» **WHAT YOU ARE ASKED TO DO**
Take the material below and output exactly the run of lines from the one containing "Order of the" down to the one containing "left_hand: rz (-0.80", with both included.

——————————

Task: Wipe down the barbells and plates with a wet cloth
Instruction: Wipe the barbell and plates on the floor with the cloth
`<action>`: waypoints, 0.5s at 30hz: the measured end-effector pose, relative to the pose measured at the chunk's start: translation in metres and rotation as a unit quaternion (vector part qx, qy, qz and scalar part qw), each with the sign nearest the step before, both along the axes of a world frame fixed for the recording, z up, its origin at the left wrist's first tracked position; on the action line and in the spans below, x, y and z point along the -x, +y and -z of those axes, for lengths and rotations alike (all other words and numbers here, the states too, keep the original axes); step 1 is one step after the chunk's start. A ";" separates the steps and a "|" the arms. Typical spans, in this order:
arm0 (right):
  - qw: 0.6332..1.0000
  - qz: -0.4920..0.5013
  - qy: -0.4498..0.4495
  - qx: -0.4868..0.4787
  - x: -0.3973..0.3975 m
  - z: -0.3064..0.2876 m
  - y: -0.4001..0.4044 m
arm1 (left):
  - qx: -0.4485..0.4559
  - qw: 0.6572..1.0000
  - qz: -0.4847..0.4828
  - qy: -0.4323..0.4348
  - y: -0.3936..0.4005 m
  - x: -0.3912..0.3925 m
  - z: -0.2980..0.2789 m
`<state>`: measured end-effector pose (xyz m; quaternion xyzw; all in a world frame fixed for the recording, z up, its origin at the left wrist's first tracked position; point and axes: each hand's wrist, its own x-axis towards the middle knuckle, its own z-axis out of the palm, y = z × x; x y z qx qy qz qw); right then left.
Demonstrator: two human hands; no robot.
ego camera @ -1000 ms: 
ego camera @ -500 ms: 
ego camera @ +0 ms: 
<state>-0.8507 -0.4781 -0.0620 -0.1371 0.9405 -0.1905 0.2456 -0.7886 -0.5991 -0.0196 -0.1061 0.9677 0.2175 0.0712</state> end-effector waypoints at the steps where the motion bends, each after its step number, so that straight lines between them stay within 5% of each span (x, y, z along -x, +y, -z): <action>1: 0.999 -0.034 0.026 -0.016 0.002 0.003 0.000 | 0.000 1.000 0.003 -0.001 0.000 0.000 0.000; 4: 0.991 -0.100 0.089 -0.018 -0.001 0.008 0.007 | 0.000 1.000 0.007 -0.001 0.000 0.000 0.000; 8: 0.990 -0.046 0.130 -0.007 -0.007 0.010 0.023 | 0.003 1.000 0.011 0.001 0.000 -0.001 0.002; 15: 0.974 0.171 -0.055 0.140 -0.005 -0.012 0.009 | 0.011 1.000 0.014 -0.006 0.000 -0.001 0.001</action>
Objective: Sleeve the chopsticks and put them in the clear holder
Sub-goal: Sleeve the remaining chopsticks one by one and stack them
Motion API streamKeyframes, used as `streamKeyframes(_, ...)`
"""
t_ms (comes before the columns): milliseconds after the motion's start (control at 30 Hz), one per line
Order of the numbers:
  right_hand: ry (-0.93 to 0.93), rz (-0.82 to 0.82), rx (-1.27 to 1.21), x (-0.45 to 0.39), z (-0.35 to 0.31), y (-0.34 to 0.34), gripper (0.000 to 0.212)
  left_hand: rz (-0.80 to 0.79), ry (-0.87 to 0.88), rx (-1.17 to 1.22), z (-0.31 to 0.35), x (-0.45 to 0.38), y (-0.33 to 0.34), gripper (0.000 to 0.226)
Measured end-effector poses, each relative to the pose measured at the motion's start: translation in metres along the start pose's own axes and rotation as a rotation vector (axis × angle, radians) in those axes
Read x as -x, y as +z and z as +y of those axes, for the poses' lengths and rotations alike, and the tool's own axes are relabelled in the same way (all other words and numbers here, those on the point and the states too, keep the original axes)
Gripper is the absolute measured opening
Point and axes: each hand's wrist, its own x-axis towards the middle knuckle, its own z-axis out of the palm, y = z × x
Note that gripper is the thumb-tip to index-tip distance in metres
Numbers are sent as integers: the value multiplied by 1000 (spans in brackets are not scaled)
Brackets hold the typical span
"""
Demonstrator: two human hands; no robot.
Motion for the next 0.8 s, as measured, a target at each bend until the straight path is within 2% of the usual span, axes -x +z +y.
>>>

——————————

» **SOLUTION**
Order of the numbers:
  right_hand: ry (-0.93 to 0.93), rz (-0.82 to 0.82), rx (-1.27 to 1.21), x (-0.45 to 0.39), z (-0.35 to 0.31), y (-0.34 to 0.34), gripper (0.000 to 0.212)
  left_hand: rz (-0.80 to 0.79), ry (-0.87 to 0.88), rx (-1.17 to 1.22), z (-0.31 to 0.35), x (-0.45 to 0.38), y (-0.33 to 0.34), gripper (0.000 to 0.226)

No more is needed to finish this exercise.